-- DATASET --
⁂
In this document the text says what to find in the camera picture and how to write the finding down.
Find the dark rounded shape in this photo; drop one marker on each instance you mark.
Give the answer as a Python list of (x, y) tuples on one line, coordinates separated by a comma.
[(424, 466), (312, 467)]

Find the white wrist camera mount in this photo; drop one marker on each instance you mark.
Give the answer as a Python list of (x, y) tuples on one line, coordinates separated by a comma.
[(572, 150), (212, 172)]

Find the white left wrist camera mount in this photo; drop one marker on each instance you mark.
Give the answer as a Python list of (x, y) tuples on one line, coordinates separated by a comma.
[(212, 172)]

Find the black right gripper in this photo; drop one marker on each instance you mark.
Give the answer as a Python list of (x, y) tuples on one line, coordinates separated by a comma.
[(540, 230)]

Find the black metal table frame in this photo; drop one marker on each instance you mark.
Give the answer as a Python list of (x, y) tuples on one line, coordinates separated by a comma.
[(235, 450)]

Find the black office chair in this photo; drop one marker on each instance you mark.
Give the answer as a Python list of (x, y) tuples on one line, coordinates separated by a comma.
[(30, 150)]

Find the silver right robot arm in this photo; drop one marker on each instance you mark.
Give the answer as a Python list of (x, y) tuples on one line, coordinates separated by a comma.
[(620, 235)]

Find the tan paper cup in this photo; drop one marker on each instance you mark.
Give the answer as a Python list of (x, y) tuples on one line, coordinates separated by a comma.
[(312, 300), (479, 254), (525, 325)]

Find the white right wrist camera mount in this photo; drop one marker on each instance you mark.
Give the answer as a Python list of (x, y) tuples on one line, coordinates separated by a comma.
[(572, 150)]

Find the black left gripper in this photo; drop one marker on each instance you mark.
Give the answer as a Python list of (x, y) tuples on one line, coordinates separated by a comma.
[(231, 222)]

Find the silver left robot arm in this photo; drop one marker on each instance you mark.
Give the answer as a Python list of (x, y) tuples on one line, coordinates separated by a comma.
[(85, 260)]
⁂
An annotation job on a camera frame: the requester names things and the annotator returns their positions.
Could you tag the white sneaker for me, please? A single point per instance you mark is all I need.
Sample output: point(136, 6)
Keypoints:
⁂
-- EXERCISE DIRECTIONS --
From the listing above, repeat exactly the lines starting at the line that includes "In this document" and ending at the line that includes "Find the silver right", with nothing outside that span.

-- RESULT OF THE EXERCISE --
In this document the text says what to find in the camera picture and how to write the finding down.
Find the dark rounded shape in this photo; drop one marker on each instance you mark.
Give the answer as a Python list of (x, y) tuples on one line, coordinates separated by a comma.
[(424, 466), (312, 467)]

Find the white wrist camera mount in this photo; drop one marker on each instance you mark.
Give the answer as a Python list of (x, y) tuples on one line, coordinates separated by a comma.
[(572, 150), (212, 172)]

Find the white left wrist camera mount in this photo; drop one marker on each instance you mark.
Give the answer as a Python list of (x, y) tuples on one line, coordinates separated by a comma.
[(212, 172)]

Find the black right gripper in this photo; drop one marker on each instance you mark.
Give the answer as a Python list of (x, y) tuples on one line, coordinates separated by a comma.
[(540, 230)]

Find the black metal table frame in this photo; drop one marker on each instance you mark.
Give the answer as a Python list of (x, y) tuples on one line, coordinates separated by a comma.
[(235, 450)]

Find the black office chair in this photo; drop one marker on each instance you mark.
Give the answer as a Python list of (x, y) tuples on one line, coordinates separated by a comma.
[(30, 150)]

Find the silver right robot arm in this photo; drop one marker on each instance you mark.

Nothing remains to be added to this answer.